Shinichi was disappointed. If there were any fingerprints, he'd be in the clear.

“Mr. Yokose must have come home when the burglar was going through the living room. Looks like the perp found a nearby video camera and lay in wait by the door. Striking Mr. Yokose's head with it as soon as he entered, the perp then took off. Mr. Yokose was found collapsed by the door, with a bloodstained video camera close by. It wasn't your usual small one for families, but a heftier model for pros.”

Shinichi recalled Haruna saying that Mai's had a large television and an expensive-looking video camera.

“Are you allowed to blabber to someone like me about this?”

“You're right.” Natsume grinned wryly. “Keep this conversation between us.”

Natsume discussing operational secrets so readily almost made Shinichi worry about the safety of his neighborhood. The man was fairly unimpressive as a detective.

“When did you change jobs?” Shinichi tried asking.

“I quit being a judiciary technical officer ten years ago, and when I was thirty, I took the police employment exam. After graduating from the academy I served at police boxes for nearly six years, but recently, I transferred to my current section.”

Why had Natsume gone as far as to abandon his juvie job to join the police force? Even Shinichi could imagine that taking up an entirely different line of work at thirty posed considerable difficulties.

“Why did you become a cop?”

“I wonder … Maybe it was those police dramas.”

Shinichi immediately recognized that as an evasion.

“If I could give one reason, I must have wanted to do it for
my family.”

“But you don't seem cut out for it,” Shinichi told him.

“That might be true …” Natsume stood up, bill in hand. “But cut out for it or not, you hurry and find a job too. In order to live, and to protect your dear ones, you need to work.”

With that, Natsume left the coffee shop.

“Haruna, clean up your own messes!”

Shinichi could hear Naoko's reproach from the other room. Usually it ended with this one shout, but today she went on to lecture her daughter at length. In time, he heard Haruna blubbering.
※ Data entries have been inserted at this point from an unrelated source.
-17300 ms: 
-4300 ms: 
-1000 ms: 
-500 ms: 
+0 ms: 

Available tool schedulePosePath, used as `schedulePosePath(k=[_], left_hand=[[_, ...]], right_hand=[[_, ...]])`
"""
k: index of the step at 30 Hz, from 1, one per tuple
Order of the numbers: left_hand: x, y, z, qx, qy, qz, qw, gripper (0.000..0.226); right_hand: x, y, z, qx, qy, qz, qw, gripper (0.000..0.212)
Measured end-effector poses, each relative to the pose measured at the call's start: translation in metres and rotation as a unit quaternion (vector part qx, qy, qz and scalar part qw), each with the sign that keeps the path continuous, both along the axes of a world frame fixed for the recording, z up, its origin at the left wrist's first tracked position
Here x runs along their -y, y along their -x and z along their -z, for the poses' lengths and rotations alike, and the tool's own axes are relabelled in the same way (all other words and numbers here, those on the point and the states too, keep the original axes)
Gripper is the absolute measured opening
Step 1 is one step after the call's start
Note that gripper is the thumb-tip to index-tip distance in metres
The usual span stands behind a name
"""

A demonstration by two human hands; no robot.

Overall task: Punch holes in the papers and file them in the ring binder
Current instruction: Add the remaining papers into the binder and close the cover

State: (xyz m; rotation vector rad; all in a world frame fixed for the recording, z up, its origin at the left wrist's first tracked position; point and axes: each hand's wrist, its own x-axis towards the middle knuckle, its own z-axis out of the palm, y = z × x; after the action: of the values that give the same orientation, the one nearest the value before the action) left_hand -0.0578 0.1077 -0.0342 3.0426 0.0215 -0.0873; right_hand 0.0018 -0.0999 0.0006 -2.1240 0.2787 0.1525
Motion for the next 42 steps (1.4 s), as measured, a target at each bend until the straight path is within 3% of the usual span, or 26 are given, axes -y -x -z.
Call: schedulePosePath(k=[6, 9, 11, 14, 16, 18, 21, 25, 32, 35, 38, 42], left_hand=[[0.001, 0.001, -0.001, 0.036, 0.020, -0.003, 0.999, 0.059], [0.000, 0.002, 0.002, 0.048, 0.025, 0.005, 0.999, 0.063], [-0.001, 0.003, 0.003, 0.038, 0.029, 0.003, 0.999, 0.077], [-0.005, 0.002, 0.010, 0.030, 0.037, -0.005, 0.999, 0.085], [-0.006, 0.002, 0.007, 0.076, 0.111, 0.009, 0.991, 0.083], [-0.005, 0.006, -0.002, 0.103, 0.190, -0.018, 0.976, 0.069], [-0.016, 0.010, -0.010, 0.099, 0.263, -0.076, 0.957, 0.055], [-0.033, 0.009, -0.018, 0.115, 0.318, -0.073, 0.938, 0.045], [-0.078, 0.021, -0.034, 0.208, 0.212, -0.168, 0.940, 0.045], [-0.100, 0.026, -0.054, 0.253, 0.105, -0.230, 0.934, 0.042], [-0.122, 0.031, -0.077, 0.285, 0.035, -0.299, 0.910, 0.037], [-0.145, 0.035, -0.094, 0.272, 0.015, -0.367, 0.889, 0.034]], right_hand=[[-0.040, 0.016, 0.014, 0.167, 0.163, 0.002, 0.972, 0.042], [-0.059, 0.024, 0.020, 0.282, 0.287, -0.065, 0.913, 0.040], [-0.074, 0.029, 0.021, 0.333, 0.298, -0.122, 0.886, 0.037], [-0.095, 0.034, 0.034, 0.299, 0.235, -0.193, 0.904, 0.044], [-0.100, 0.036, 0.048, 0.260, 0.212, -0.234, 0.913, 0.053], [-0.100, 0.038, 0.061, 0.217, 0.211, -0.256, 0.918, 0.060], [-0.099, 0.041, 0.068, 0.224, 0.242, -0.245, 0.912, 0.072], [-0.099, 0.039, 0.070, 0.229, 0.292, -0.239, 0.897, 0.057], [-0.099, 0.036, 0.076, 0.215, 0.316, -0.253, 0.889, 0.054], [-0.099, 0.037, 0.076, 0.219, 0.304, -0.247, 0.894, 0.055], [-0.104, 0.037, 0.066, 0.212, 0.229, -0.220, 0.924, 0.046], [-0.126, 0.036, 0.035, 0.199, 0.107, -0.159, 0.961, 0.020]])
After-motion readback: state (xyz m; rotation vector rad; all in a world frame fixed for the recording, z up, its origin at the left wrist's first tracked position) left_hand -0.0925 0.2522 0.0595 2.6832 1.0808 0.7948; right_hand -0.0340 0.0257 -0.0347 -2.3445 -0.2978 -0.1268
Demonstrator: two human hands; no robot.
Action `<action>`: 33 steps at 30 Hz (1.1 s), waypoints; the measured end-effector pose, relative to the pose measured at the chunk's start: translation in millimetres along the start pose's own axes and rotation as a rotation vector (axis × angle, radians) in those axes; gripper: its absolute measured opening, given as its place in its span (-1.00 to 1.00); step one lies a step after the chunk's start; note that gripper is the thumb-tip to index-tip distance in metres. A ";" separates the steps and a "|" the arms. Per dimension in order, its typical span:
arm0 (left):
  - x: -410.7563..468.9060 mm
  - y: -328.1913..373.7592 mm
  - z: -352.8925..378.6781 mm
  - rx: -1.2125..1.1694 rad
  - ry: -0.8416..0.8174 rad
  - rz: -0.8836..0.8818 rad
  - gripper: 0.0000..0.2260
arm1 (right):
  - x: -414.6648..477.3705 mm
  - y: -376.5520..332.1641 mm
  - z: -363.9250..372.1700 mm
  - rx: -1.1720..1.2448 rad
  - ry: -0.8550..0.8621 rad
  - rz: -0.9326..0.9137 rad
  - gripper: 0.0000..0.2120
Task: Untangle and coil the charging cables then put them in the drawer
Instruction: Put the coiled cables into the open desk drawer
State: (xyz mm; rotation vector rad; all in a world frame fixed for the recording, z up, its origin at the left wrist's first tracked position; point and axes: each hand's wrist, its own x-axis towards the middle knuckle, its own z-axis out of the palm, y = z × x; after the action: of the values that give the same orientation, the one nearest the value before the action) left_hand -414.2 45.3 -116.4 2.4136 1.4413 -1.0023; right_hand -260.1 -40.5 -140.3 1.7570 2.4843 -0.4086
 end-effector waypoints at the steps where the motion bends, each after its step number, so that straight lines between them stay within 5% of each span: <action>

He put his can of beer down on the table and went to check the situation in the other room.

Haruna's eyes were red from blubbering. Naoko was bending down to catch her gaze as she lectured her.

“Sis, could you leave it at that.”

“You stay out of it!” Naoko shot back.

Shinichi, who'd never seen her look so severe, backed down.

“Hey, Haruna …” Naoko admonished in a calmer tone. “You're big now so you have to start being able to do things for yourself. You can't just rely on others all the time. Do you understand?”

Haruna nodded, wiping her tears with her hands. “I'm sorry …” she apologized, looking at Naoko.

“Good girl,” Naoko stroked her daughter's head. “I'll brush your hair. Over here.”

Naoko went to the vanity and placed Haruna on her knee. As she gently combed Haruna's hair, the girl's expression rapidly turned into a smile.

Watching the scene, Shinichi couldn't but admire what a great big sister Naoko was.